Americans rely more than ever before on life-enhancing and life-saving pharmaceuticals. Growing concern about the way the Food and Drug Administration monitors drug risks and decides whether to let the public know about emerging risks — highlighted by the painkiller Vioxx three years ago and the diabetes drug Avandia today — obliges Congress to do whatever it can to improve public safety. The broad-based FDA legislation that’s making its way through Congress offers the biggest opportunity for important reforms. Other initiatives must also be taken.

In May, I reintroduced a proposal to improve the study of medical treatments, including the effectiveness and safety of drugs on the market. The legislation would give researchers at federal agencies and university-based and other research organizations highly controlled access to data on hospitals, physicians and prescription drug benefits that are provided to
Medicare beneficiaries while strictly protecting patient privacy.

There’s tremendous potential for improving the public safety by making this rich source of information available to experienced and credentialed researchers. Drug trials often include only a few hundred subjects. These trials are no match for the wealth of information that’s available after a drug is on the market and millions of people start taking it. The Medicare data initiative would tap that valuable information and dramatically benefit public safety and public health. It would do so in a way that makes sure the strongest safeguards are in place to protect privacy and confidentiality.

Medicare processes 500 million claims for benefits every year, and millions of prescriptions are filled annually through the Medicare Part D prescription drug benefit. Information about these benefits would be a tremendous resource for qualified health services researchers, and it would help them conduct rigorous studies on the safety and effectiveness of various medical treatments.

Researchers also could help policymakers better understand why services that we know can help people maintain good health are not being used and to develop policies to promote their use.
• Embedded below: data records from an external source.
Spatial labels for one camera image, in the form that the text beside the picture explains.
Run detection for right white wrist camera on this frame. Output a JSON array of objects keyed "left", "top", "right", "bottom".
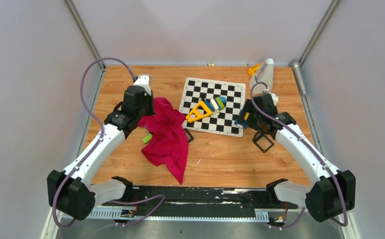
[{"left": 269, "top": 92, "right": 279, "bottom": 106}]

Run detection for black white chessboard mat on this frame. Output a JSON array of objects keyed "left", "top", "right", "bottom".
[{"left": 179, "top": 77, "right": 246, "bottom": 137}]

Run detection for magenta red garment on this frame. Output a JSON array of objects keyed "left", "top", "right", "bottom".
[{"left": 139, "top": 97, "right": 188, "bottom": 184}]

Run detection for green rectangular block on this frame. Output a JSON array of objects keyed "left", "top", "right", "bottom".
[{"left": 142, "top": 133, "right": 153, "bottom": 144}]

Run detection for yellow triangle block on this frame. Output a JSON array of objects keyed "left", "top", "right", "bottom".
[{"left": 185, "top": 101, "right": 213, "bottom": 123}]

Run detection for yellow toy behind metronome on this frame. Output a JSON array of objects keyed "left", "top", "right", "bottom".
[{"left": 248, "top": 62, "right": 261, "bottom": 76}]

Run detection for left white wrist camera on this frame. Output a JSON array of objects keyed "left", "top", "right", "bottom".
[{"left": 133, "top": 74, "right": 152, "bottom": 95}]

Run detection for yellow blue toy bricks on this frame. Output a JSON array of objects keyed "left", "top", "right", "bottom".
[{"left": 235, "top": 111, "right": 250, "bottom": 128}]

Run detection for white metronome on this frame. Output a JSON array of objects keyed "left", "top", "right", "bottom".
[{"left": 249, "top": 58, "right": 274, "bottom": 94}]

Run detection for grey metal pipe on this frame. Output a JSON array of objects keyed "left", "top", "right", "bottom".
[{"left": 290, "top": 60, "right": 306, "bottom": 96}]

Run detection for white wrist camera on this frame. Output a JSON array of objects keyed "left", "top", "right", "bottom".
[
  {"left": 269, "top": 92, "right": 279, "bottom": 106},
  {"left": 133, "top": 74, "right": 152, "bottom": 95}
]

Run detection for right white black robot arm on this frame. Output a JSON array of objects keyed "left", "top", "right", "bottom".
[{"left": 235, "top": 93, "right": 356, "bottom": 222}]

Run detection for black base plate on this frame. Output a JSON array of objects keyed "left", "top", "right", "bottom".
[{"left": 120, "top": 186, "right": 297, "bottom": 219}]

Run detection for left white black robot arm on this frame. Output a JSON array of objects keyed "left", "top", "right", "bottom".
[{"left": 47, "top": 85, "right": 154, "bottom": 221}]

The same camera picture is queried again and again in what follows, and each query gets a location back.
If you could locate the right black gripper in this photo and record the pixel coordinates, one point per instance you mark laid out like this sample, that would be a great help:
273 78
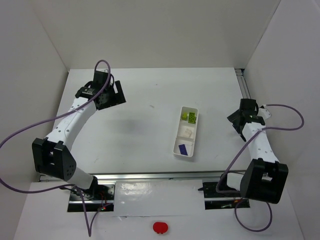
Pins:
235 120

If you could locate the white compartment tray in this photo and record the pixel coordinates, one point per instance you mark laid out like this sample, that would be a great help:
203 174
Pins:
189 142

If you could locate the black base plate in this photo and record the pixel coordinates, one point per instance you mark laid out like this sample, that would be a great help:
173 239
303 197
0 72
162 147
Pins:
217 201
103 199

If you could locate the small lime green lego brick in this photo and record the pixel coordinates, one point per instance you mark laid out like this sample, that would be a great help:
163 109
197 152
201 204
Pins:
184 116

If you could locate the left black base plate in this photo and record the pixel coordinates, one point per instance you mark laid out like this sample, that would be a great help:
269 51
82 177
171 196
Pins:
103 199

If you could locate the white lego brick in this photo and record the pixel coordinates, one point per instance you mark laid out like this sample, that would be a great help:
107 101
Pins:
187 132

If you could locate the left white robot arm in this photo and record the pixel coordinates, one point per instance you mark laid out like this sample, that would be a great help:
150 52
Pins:
52 154

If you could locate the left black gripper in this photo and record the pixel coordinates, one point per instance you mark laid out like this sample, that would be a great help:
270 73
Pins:
118 92

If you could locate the red round button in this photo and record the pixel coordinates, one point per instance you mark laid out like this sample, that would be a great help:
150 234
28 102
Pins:
160 227

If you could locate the blue lego plate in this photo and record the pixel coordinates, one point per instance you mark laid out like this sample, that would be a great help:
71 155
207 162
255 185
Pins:
183 149

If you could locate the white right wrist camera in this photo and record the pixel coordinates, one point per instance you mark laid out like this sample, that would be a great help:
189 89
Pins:
264 113

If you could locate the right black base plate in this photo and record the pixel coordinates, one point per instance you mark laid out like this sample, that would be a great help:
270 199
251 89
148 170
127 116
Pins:
217 201

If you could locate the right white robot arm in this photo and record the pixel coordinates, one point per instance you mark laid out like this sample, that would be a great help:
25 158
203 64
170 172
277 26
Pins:
265 177

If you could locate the long lime green lego brick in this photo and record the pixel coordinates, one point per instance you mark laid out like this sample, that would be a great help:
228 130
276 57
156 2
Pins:
192 118

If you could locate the aluminium rail frame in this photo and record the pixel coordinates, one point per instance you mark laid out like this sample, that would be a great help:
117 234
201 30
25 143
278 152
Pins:
138 136

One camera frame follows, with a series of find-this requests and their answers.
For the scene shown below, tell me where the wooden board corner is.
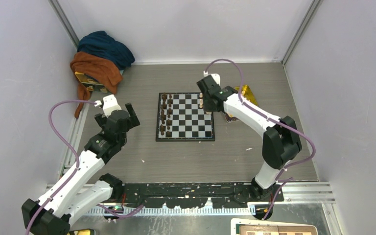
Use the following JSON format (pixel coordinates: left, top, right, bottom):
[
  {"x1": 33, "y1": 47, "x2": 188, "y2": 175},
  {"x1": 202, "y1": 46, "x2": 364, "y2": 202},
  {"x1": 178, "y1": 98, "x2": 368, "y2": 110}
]
[{"x1": 230, "y1": 218, "x2": 318, "y2": 235}]

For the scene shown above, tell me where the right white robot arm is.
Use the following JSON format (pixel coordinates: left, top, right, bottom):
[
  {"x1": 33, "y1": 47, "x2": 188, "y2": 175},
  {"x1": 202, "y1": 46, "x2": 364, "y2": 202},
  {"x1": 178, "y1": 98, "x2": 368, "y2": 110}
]
[{"x1": 196, "y1": 74, "x2": 302, "y2": 201}]

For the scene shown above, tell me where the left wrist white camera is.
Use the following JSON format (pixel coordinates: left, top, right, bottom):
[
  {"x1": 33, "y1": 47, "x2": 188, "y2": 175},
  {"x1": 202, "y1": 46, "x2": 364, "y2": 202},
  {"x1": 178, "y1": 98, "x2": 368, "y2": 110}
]
[{"x1": 102, "y1": 94, "x2": 122, "y2": 117}]

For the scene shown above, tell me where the dark wooden chess pieces row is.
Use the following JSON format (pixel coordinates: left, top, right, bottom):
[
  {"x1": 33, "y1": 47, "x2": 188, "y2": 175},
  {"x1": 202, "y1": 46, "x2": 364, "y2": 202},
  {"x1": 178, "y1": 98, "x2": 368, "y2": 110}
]
[{"x1": 159, "y1": 93, "x2": 173, "y2": 138}]

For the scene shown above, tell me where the gold tin box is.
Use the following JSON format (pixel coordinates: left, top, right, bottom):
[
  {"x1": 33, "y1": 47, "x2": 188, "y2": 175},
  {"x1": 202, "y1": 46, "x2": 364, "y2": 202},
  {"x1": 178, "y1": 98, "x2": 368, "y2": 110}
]
[{"x1": 224, "y1": 85, "x2": 259, "y2": 123}]

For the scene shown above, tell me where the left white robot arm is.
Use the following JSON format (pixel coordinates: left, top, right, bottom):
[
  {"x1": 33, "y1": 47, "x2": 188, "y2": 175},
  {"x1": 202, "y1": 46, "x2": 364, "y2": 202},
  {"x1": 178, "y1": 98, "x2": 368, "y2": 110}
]
[{"x1": 22, "y1": 101, "x2": 140, "y2": 235}]

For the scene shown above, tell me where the yellow patterned box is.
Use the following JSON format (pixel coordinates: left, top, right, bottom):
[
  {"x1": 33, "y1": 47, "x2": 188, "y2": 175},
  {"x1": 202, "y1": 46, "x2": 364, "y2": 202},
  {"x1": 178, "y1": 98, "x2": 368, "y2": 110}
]
[{"x1": 74, "y1": 72, "x2": 111, "y2": 94}]

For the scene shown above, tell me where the orange cloth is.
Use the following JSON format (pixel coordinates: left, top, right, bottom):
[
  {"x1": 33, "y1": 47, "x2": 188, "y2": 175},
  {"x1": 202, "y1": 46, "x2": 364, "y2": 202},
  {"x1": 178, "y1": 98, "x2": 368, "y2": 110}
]
[{"x1": 70, "y1": 51, "x2": 124, "y2": 118}]

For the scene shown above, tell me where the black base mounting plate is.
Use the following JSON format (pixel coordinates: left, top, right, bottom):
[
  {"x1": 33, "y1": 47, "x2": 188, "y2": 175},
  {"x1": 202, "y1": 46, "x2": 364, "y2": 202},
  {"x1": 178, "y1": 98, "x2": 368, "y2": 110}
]
[{"x1": 106, "y1": 182, "x2": 284, "y2": 209}]

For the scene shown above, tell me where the dark blue cloth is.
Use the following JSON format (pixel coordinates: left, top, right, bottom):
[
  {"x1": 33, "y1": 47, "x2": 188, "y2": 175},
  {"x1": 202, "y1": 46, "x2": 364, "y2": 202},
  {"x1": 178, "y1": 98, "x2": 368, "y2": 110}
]
[{"x1": 77, "y1": 31, "x2": 135, "y2": 70}]

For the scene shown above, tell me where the wrist white camera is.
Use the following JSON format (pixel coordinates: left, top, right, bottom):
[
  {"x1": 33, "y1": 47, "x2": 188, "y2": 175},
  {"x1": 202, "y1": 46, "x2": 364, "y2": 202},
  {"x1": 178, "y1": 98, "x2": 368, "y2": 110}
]
[
  {"x1": 203, "y1": 71, "x2": 221, "y2": 85},
  {"x1": 102, "y1": 94, "x2": 122, "y2": 117}
]

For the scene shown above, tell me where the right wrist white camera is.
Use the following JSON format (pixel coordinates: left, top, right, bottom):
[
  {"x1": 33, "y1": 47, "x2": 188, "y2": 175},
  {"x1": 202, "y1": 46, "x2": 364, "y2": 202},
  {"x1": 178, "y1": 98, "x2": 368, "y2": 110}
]
[{"x1": 203, "y1": 71, "x2": 221, "y2": 85}]

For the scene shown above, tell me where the gold tin lid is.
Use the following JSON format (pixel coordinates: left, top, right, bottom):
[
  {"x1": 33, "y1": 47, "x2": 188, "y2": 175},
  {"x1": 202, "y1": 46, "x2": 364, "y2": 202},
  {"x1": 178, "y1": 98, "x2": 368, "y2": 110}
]
[{"x1": 67, "y1": 229, "x2": 96, "y2": 235}]

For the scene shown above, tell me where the black and white chessboard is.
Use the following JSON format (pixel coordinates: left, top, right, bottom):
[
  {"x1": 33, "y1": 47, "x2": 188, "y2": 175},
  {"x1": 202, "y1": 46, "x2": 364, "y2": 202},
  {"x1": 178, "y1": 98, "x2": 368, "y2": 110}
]
[{"x1": 155, "y1": 92, "x2": 215, "y2": 142}]

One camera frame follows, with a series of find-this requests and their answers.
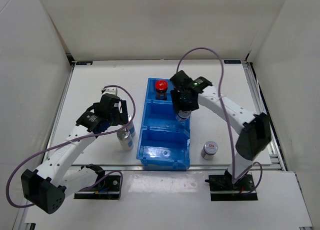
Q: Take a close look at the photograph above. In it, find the silver-lid blue-label bottle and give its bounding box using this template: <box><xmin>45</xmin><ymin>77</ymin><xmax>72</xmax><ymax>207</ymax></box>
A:
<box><xmin>116</xmin><ymin>128</ymin><xmax>134</xmax><ymax>151</ymax></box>
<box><xmin>126</xmin><ymin>115</ymin><xmax>136</xmax><ymax>137</ymax></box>

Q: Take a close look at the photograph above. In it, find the white-lid spice jar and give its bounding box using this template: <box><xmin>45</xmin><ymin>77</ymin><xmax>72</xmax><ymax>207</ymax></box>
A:
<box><xmin>175</xmin><ymin>110</ymin><xmax>191</xmax><ymax>122</ymax></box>
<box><xmin>200</xmin><ymin>141</ymin><xmax>218</xmax><ymax>160</ymax></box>

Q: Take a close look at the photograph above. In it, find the red-lid sauce jar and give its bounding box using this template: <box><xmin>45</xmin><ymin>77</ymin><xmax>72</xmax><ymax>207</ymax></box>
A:
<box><xmin>155</xmin><ymin>80</ymin><xmax>168</xmax><ymax>100</ymax></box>

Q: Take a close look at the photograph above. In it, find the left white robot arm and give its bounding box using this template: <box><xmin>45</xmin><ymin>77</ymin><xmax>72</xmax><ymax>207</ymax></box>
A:
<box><xmin>21</xmin><ymin>93</ymin><xmax>129</xmax><ymax>214</ymax></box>

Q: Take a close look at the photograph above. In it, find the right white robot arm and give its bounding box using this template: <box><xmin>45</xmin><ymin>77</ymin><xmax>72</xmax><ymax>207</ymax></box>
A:
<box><xmin>170</xmin><ymin>70</ymin><xmax>271</xmax><ymax>190</ymax></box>

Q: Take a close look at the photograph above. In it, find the blue bin near compartment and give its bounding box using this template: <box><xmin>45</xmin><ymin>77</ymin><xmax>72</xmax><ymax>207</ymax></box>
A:
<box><xmin>136</xmin><ymin>128</ymin><xmax>190</xmax><ymax>171</ymax></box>

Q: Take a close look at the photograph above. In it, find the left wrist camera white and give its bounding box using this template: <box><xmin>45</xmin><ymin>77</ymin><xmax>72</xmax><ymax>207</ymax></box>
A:
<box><xmin>101</xmin><ymin>87</ymin><xmax>118</xmax><ymax>96</ymax></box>

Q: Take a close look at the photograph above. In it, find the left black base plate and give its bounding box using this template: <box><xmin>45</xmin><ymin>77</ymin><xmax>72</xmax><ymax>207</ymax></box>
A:
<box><xmin>73</xmin><ymin>171</ymin><xmax>123</xmax><ymax>200</ymax></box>

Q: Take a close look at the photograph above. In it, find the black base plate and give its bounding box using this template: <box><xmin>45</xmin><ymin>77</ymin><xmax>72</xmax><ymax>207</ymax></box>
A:
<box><xmin>205</xmin><ymin>174</ymin><xmax>258</xmax><ymax>202</ymax></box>
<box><xmin>73</xmin><ymin>171</ymin><xmax>123</xmax><ymax>200</ymax></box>

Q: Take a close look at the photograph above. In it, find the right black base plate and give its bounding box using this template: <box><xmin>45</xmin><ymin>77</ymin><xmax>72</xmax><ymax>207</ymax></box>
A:
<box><xmin>205</xmin><ymin>174</ymin><xmax>258</xmax><ymax>202</ymax></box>

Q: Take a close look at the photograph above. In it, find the aluminium frame rail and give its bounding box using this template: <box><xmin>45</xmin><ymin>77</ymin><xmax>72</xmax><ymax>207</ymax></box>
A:
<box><xmin>243</xmin><ymin>61</ymin><xmax>287</xmax><ymax>171</ymax></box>

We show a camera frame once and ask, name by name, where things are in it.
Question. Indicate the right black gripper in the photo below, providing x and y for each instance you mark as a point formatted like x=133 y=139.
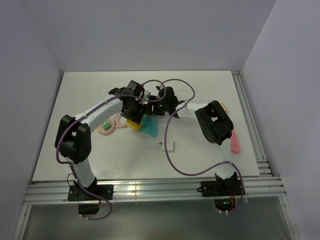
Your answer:
x=154 y=101

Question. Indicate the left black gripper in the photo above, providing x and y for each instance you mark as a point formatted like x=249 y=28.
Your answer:
x=137 y=117

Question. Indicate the yellow cube socket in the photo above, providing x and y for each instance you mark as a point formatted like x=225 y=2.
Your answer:
x=133 y=125

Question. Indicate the teal triangular power strip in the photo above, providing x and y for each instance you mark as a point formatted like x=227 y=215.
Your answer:
x=149 y=126

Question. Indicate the green plug adapter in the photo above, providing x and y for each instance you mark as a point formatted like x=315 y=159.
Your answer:
x=106 y=125

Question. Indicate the pink round power strip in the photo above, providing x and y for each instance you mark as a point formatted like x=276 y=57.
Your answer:
x=106 y=132

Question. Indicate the white charger adapter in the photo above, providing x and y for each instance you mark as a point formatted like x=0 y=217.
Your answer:
x=169 y=146

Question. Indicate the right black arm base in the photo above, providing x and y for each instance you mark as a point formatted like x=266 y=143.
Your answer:
x=226 y=194

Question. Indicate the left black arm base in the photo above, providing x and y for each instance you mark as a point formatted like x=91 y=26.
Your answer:
x=89 y=200

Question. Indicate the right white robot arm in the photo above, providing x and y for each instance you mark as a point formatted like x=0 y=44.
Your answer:
x=215 y=124

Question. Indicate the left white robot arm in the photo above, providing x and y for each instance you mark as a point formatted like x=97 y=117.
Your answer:
x=73 y=142

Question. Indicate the beige cube socket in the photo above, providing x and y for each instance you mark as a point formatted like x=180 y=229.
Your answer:
x=224 y=107

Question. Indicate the pink triangular power strip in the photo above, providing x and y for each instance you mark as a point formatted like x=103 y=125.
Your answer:
x=234 y=143

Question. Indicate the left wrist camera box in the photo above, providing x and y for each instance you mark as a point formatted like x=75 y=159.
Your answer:
x=145 y=94

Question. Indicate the aluminium rail frame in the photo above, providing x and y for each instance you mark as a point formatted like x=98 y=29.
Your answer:
x=49 y=193

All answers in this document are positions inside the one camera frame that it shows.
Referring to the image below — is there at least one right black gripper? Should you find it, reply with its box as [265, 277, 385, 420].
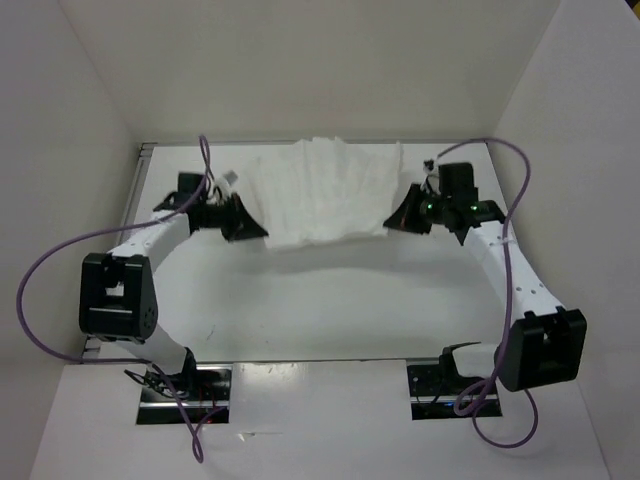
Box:
[384, 182, 451, 234]

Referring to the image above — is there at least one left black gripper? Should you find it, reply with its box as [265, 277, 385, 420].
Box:
[198, 193, 268, 243]

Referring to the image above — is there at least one white skirt cloth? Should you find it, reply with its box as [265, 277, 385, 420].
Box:
[245, 137, 403, 251]

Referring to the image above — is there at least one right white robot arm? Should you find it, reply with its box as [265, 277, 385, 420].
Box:
[384, 183, 587, 392]

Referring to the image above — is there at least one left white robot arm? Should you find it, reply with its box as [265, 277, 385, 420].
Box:
[79, 191, 268, 400]

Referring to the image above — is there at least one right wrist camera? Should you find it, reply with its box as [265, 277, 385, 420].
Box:
[424, 160, 478, 203]

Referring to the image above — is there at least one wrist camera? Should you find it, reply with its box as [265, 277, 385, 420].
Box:
[176, 171, 240, 199]
[424, 160, 478, 203]

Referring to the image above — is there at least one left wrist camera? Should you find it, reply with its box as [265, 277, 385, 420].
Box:
[176, 171, 240, 199]

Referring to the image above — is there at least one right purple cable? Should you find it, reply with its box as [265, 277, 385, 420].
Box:
[424, 137, 540, 448]

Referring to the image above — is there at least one purple cable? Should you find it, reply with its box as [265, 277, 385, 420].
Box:
[17, 134, 231, 463]
[424, 137, 540, 448]

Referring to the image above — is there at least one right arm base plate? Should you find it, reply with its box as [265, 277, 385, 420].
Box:
[406, 361, 480, 421]

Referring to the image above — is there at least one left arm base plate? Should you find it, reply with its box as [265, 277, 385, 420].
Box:
[130, 363, 233, 426]

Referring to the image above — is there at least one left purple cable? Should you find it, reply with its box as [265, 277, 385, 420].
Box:
[17, 134, 231, 463]

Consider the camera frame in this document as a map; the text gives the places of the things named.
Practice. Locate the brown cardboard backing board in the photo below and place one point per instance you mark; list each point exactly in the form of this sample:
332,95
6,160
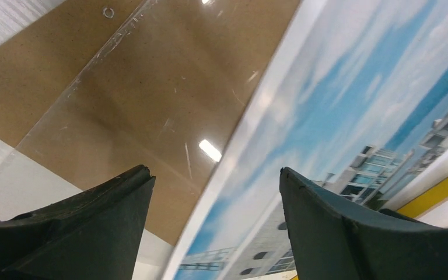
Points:
37,66

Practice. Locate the clear acrylic sheet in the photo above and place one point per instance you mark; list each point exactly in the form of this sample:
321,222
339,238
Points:
183,72

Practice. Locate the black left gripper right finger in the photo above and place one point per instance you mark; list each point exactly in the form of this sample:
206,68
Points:
363,239

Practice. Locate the yellow wooden picture frame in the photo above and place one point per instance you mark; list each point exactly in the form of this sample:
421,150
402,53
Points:
436,191

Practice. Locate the sky and building photo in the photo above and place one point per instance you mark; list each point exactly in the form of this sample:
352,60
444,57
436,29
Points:
358,71

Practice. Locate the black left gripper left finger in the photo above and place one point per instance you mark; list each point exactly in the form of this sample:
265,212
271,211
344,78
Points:
91,235

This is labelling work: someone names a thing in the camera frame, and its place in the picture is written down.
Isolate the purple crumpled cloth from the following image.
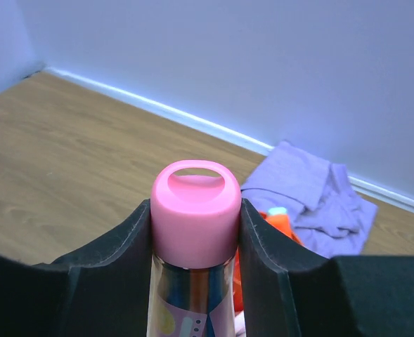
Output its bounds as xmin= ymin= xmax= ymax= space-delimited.
xmin=241 ymin=142 xmax=378 ymax=258

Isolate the mint green highlighter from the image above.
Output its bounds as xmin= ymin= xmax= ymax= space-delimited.
xmin=267 ymin=206 xmax=287 ymax=216

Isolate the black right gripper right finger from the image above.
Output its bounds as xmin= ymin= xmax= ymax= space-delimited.
xmin=239 ymin=200 xmax=414 ymax=336

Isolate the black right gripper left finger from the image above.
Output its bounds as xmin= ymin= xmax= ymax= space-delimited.
xmin=0 ymin=201 xmax=152 ymax=336

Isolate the orange round organizer container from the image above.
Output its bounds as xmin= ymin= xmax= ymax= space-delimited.
xmin=233 ymin=211 xmax=303 ymax=315

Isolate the pink capped clear pencil tube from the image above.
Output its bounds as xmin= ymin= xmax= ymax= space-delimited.
xmin=148 ymin=160 xmax=241 ymax=336

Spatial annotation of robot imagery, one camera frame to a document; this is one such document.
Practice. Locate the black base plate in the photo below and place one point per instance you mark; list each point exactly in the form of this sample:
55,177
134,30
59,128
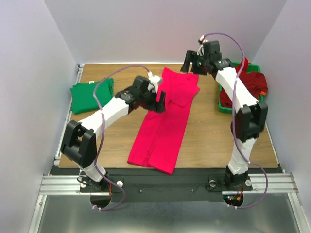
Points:
185,184

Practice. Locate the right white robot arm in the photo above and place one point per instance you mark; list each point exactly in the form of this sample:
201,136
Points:
248,114

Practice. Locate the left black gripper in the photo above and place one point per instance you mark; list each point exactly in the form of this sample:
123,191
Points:
159,107

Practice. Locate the dark red t shirt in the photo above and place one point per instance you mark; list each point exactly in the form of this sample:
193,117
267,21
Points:
255,80

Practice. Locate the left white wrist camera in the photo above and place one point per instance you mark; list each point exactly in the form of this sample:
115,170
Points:
154,82

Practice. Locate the green plastic bin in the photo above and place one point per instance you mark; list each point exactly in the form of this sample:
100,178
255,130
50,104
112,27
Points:
224,108

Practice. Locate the pink t shirt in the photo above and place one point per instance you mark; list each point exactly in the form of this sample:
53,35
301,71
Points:
159,139

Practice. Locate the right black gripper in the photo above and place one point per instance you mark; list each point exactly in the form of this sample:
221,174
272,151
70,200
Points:
194,64

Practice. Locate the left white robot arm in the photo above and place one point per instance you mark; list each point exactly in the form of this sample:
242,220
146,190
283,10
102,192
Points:
80,138

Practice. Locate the folded green t shirt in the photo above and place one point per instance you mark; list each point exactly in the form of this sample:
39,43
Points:
83,99

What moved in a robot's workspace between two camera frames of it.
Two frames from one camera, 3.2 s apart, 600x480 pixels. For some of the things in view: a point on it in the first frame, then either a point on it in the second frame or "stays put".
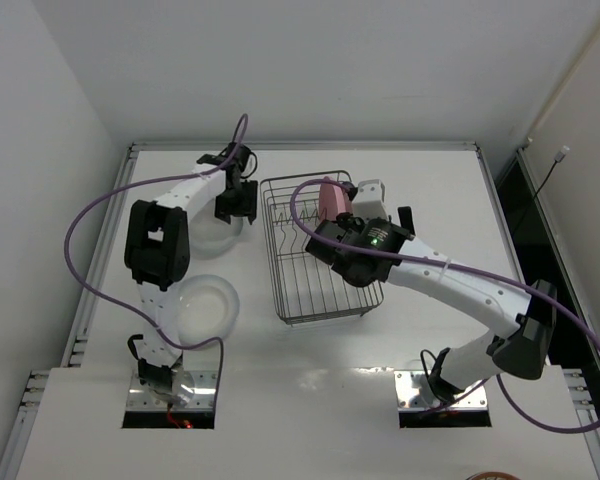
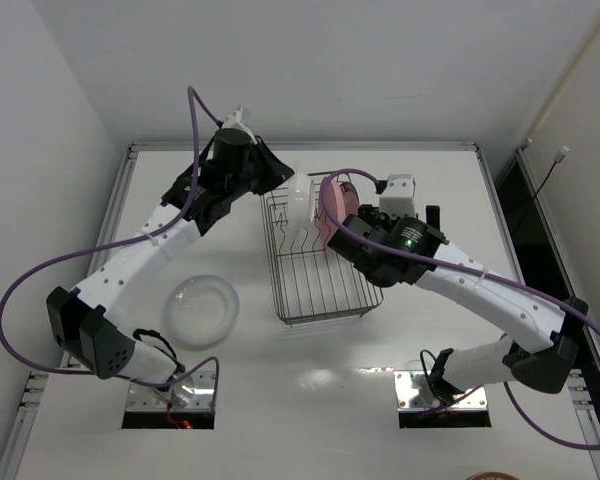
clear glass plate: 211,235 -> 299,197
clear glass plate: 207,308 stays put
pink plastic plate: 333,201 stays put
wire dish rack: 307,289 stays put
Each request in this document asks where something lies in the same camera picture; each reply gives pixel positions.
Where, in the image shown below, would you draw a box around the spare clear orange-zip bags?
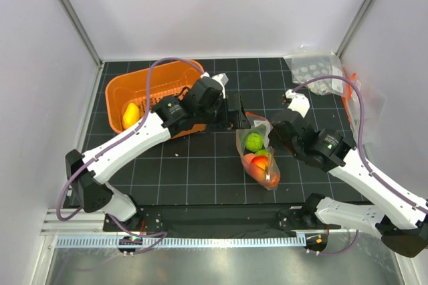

The new bill, the Access to Medicare Data Act of 2007, is based on legislation that Sen. Max Baucus (D-Mont.) and I introduced last year. The bill’s provisions would apply to the Food and Drug Administration, the Centers for Disease Control and Prevention, the National Institutes of Health and the Agency for Healthcare Research and Quality.

Researchers given access to information would be required to meet strict criteria, including significant expertise in analyzing the type and volume of data in question. They must also publish their methodology and findings, and they would be prohibited from selling the data or using it to create any commercial products. The researchers must have approval from a review board for the protection of human subjects that has exacting standards regarding the protection of identifiable information. They also must submit a data management plan that details measures that will be taken to safeguard the data and to protect the privacy of any beneficiary. Provider-specific information could not be made public.

The evidence piled up during the last three years and the experts who have weighed in, including the prestigious Institute of Medicine, all say that the nation’s surveillance of the safety of pharmaceuticals approved for use needs to be dramatically improved. The stakes are high for public safety and confidence in the marketplace of medicine. More and better study of the effects and efficacy of those drugs is key to reaching that goal.


Grassley is the ranking member of the Senate Finance Committee.